Pulling bird sounds out of the fog
I'm on a research visit to Rémi Gribonval's research group at INRIA (Rennes, France). So far it's been great, and maybe I'll tell you more later, but first I just want to blog a little signal-processing achievement for today.
Together with Bob Sturm and Boris Mailhé I've been working on improvements to MPTK, the C++ toolkit for sparse decomposition of signals. I've spent quite a lot of time on making a nice Python wrapper (yay) and also on code refactoring (hmm), but today I have actually done some signal processing:
Below you can see a little spectrogram of a chiffchaff singing:
Time is along the x-axis, frequency the y-axis. (The audio is from Xeno Canto: #XC25760.)
Now, in my previous research work I developed a way of tracking those chirrups, but it relied on a rather simplistic first step of detecting individual sounds. What I've been able to do, finally today, is use Matching Pursuit instead, thanks to MPTK (with the "anywave" feature which I think I have just fixed). Potentially, this has some advantages in detecting birdsong syllables cleanly.

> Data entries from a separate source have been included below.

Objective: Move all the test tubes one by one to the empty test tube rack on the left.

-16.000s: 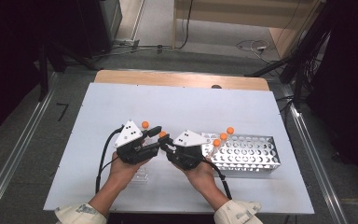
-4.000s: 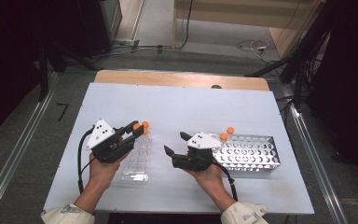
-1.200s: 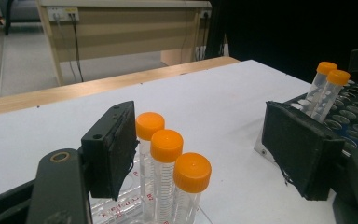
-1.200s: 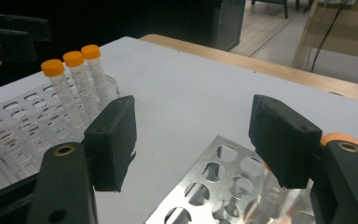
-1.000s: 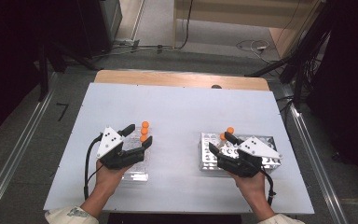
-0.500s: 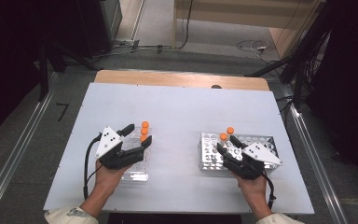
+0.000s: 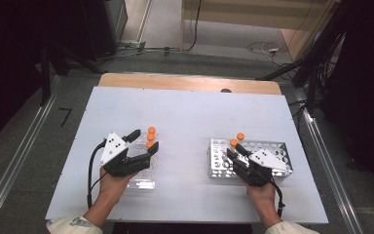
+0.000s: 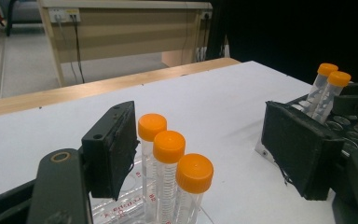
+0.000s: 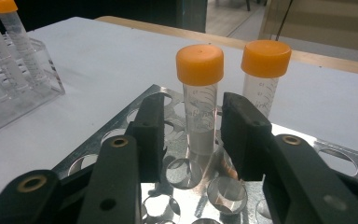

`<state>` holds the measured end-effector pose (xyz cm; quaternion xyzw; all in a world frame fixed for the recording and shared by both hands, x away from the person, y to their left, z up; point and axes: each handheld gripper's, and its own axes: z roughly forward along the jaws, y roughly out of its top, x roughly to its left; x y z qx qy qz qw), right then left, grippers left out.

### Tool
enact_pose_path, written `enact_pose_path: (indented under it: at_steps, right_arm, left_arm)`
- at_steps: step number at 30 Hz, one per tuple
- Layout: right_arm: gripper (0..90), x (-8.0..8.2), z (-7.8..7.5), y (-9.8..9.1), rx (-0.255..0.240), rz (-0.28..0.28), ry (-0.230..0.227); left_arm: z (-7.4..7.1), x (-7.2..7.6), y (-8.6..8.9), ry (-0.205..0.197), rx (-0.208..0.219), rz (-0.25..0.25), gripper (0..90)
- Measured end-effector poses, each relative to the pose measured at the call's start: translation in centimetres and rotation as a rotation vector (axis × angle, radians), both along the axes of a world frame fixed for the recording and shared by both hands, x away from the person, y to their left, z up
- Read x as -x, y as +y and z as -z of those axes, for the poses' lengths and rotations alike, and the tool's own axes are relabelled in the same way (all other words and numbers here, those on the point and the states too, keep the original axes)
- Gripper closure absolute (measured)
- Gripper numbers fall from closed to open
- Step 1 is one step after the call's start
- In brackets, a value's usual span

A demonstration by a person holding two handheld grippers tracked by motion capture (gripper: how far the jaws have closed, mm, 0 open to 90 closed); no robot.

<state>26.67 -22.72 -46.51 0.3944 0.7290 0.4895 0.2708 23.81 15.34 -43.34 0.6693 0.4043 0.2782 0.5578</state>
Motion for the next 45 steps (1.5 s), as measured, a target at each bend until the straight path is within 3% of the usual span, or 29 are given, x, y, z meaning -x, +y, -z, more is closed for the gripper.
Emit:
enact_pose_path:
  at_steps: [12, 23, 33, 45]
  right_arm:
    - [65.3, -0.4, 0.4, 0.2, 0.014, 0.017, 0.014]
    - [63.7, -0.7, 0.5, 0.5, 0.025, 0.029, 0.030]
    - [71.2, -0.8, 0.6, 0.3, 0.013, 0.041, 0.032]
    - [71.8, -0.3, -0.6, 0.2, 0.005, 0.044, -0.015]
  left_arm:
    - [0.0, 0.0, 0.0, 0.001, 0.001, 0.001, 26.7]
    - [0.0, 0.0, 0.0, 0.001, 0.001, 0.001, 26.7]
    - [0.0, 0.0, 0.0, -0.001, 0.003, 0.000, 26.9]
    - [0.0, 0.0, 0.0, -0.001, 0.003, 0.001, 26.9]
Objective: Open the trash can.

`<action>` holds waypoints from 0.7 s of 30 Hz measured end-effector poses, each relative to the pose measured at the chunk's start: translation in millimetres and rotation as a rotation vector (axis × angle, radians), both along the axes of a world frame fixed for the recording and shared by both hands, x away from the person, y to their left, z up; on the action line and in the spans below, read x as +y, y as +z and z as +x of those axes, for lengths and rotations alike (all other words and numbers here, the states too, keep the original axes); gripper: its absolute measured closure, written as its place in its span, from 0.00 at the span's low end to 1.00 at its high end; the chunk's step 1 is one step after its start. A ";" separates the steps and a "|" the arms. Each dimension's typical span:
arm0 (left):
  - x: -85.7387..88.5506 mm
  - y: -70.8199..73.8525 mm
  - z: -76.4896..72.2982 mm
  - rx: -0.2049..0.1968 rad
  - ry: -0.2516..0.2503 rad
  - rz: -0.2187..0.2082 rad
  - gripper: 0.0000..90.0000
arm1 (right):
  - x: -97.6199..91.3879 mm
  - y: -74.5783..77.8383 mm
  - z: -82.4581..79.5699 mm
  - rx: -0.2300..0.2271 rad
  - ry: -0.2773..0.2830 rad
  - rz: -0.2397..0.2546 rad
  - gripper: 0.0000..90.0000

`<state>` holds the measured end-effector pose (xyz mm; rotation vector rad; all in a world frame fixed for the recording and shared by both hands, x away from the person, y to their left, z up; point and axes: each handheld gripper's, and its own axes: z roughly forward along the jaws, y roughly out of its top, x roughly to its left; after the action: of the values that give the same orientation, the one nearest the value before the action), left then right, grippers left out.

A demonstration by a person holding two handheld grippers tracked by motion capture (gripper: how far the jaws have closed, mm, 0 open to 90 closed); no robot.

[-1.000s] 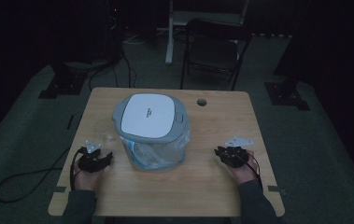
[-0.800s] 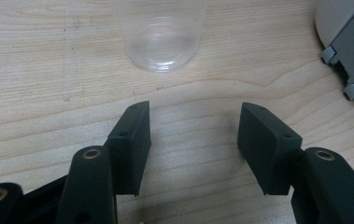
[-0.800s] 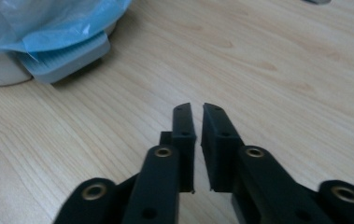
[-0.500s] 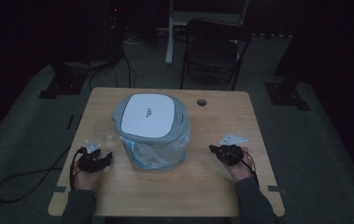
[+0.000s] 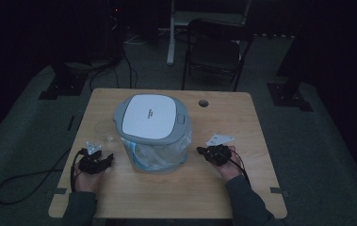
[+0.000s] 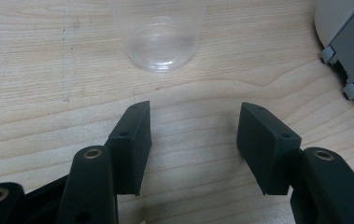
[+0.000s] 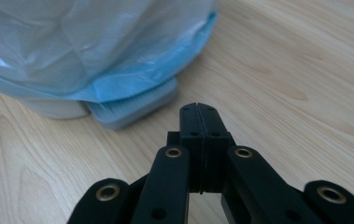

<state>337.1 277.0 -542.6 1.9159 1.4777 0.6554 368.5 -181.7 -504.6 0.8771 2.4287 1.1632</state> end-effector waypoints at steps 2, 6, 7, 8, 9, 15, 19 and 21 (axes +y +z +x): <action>0.0 -0.1 0.0 -0.001 0.000 0.000 0.51 | 4.7 -2.5 1.3 0.005 0.012 -0.001 1.00; 0.0 0.0 0.0 0.000 0.000 0.000 0.51 | 16.1 -7.0 2.3 0.013 0.037 -0.004 1.00; 0.0 0.0 0.0 -0.001 0.000 0.000 0.51 | 17.8 -7.6 2.5 0.013 0.041 -0.002 1.00; 0.0 -0.1 0.0 -0.001 0.000 0.000 0.51 | 20.1 -8.3 2.7 0.014 0.047 0.001 1.00; 0.0 -0.1 0.0 -0.001 0.000 0.000 0.51 | 22.2 -8.8 2.8 0.015 0.051 0.001 1.00; 0.1 -0.1 -0.1 -0.001 -0.001 0.000 0.51 | 30.3 -12.2 5.4 0.021 0.074 0.005 1.00; 0.1 -0.1 -0.1 -0.001 -0.001 0.000 0.51 | 35.5 -13.3 6.3 0.018 0.086 0.008 1.00; 0.1 -0.1 -0.1 -0.001 -0.001 0.000 0.51 | 37.5 -14.7 6.9 0.021 0.087 0.004 1.00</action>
<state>337.0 277.1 -542.7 1.9159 1.4759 0.6552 375.4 -144.2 -519.3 0.7962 2.5049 1.1952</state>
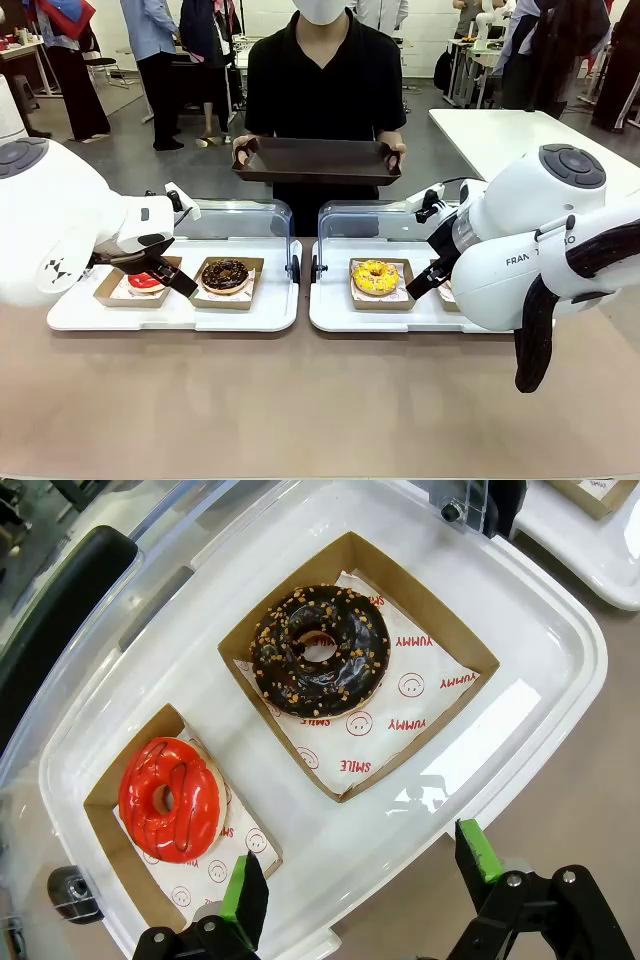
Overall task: Provide the desired donut to the person.
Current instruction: Pick up and lift the Paper togo box containing the Donut pointed at by the person.
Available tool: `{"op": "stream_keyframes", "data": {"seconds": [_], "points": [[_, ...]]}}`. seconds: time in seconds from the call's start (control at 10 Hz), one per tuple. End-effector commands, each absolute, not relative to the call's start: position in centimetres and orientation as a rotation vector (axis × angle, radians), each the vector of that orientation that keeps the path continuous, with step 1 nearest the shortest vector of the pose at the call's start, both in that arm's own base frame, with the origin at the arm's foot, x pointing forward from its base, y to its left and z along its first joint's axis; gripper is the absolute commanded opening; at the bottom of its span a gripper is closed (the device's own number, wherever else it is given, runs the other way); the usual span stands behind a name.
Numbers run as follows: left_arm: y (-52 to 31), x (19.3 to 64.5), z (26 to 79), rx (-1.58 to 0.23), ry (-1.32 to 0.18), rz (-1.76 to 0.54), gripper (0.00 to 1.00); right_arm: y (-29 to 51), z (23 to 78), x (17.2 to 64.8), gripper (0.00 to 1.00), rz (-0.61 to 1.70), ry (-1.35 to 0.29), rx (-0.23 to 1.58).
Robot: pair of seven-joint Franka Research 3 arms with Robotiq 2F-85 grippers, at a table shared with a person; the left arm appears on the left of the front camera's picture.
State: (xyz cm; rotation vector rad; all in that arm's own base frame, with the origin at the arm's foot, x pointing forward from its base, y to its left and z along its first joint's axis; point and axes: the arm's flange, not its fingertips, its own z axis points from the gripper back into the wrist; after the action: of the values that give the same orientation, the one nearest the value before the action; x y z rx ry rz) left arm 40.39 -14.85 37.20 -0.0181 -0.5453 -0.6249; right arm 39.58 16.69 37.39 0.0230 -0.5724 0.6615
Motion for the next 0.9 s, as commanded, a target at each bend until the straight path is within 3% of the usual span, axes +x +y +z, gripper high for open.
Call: {"op": "stream_keyframes", "data": {"seconds": [0.0, 0.5, 0.8], "points": [[-14.8, 38.8, 40.7, 0.028, -0.567, -0.652, 1.0, 16.3, 40.9, 38.2, 1.0, 0.668, -0.567, 0.022], [-12.3, 35.1, 55.4, 0.074, -0.575, -0.658, 1.0, 16.4, 55.7, 33.8, 1.0, 0.711, -0.517, -0.049], [-11.2, 34.1, 59.2, 0.087, -0.614, -0.624, 1.0, 17.4, 58.4, 32.5, 1.0, 0.686, -0.528, -0.099]]}}
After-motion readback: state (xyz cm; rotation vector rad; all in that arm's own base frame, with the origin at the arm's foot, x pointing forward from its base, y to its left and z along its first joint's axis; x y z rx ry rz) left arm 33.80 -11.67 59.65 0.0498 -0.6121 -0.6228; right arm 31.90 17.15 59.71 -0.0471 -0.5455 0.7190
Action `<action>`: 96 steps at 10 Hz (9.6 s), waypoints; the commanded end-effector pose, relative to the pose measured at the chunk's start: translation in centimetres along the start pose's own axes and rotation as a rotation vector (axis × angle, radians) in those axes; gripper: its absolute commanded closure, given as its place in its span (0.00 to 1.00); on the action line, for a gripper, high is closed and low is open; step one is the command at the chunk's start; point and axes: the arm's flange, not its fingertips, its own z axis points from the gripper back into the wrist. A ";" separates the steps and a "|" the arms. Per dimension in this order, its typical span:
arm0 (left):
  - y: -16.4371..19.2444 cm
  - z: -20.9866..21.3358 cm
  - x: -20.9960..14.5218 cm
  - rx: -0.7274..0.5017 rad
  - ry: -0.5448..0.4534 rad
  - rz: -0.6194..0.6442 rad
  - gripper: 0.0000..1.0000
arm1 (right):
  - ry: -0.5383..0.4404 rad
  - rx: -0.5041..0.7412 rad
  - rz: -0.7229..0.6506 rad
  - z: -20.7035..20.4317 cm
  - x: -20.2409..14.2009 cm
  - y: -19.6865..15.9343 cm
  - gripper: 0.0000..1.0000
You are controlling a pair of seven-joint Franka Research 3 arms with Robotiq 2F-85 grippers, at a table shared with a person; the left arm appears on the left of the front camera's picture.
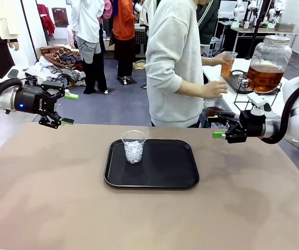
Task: Pour the drink into the iced cup.
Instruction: Pick up the iced cup indicated by the human and present it to them.
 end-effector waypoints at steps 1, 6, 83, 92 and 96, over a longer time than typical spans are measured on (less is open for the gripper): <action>-0.1 -0.1 0.0 -0.012 -0.009 0.003 0.00 | 0.006 0.002 -0.001 -0.2 0.5 -0.3 0.00; -0.1 -0.1 0.0 -0.012 -0.009 0.003 0.00 | 0.006 0.002 -0.001 -0.2 0.5 -0.3 0.00; 0.9 -2.8 0.4 -0.017 0.127 -1.059 0.00 | 0.006 0.002 -0.001 -0.2 0.5 -0.3 0.00; 4.4 -6.1 1.0 0.050 0.118 -1.318 0.00 | 0.006 0.002 -0.001 -0.2 0.5 -0.3 0.00; 5.0 -6.8 1.3 0.058 0.088 -1.398 0.00 | 0.006 0.002 -0.001 -0.2 0.5 -0.3 0.00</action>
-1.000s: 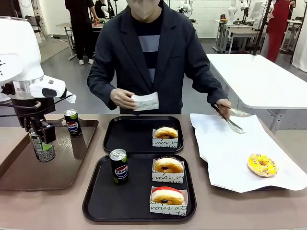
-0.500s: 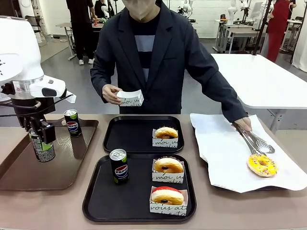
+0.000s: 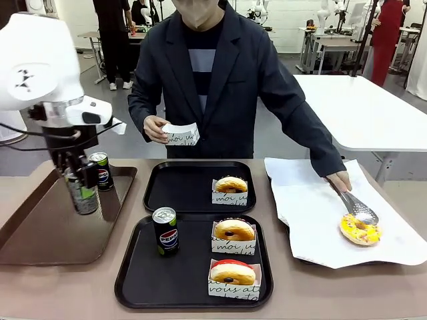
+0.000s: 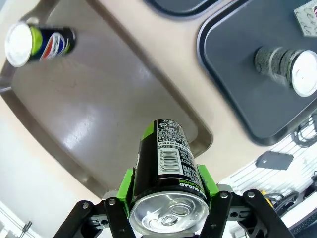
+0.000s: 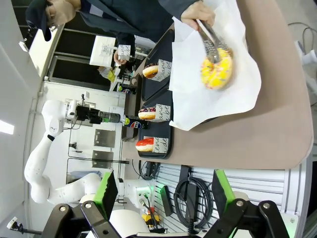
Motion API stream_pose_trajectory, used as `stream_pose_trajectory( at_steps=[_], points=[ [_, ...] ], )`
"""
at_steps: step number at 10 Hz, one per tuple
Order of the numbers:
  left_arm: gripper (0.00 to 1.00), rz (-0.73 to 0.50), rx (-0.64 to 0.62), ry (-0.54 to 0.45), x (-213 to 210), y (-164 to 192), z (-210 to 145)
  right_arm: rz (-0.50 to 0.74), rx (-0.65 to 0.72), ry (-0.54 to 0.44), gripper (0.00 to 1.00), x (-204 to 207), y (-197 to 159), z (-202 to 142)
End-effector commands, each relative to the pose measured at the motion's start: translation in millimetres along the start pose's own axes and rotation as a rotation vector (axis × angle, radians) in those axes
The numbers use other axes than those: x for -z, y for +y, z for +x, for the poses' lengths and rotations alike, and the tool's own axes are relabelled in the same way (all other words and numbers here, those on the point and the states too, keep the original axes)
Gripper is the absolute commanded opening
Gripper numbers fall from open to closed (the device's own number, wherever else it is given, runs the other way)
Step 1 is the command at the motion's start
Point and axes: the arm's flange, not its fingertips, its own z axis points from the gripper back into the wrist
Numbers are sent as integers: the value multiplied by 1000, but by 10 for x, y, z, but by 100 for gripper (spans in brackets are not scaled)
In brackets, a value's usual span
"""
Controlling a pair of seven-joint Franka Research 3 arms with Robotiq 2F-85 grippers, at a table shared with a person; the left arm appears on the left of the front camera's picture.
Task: Set up donuts and drinks on trays.
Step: Pick up one Pepsi coke from the Handle tray and place it on the Flat Tray without a Pepsi coke.
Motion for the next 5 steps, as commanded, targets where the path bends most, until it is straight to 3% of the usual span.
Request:
stream_pose_trajectory(
  at_steps=[1,3,5],
  points=[
    [59,-24,-28,-11,-100,-49,277,20,-13,-16,100,-67,0,-75],
    [59,-24,-59,7,-109,-36,317,20,-13,-16,100,-67,0,-75],
    [59,-18,-7,-11,-60,-53,268,20,-13,-16,100,-67,0,-75]
  ],
)
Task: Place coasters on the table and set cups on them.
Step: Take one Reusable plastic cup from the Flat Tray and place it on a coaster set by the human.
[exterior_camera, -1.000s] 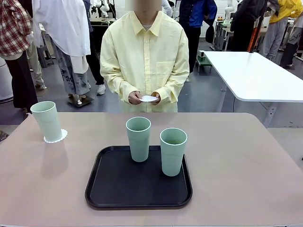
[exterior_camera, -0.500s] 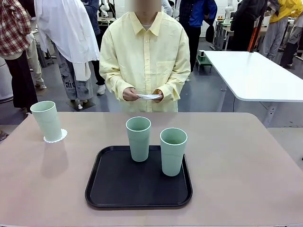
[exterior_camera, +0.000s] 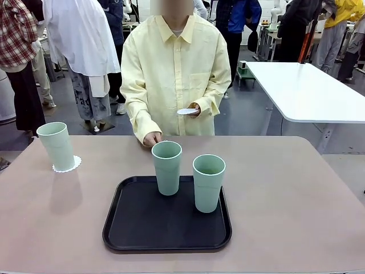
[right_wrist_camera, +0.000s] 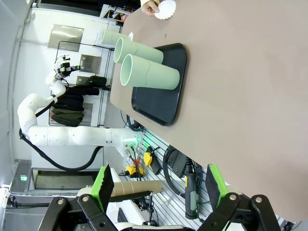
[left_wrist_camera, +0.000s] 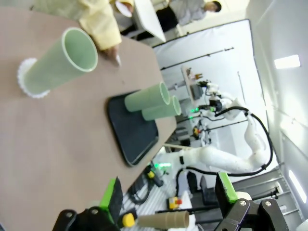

So my first test today is to take a simple "template" for a syllable:
And use this as a one-atom dictionary in matching pursuit applied to the above spectrogram. The result is a set of "detections" which I can use for various purposes, such as, for example, reconstructing a cleaned-up spectrogram:
Looks pretty good eh? There's one false-positive in the above, and one or two false-negatives, but the basic principle is looking good. This should be useful.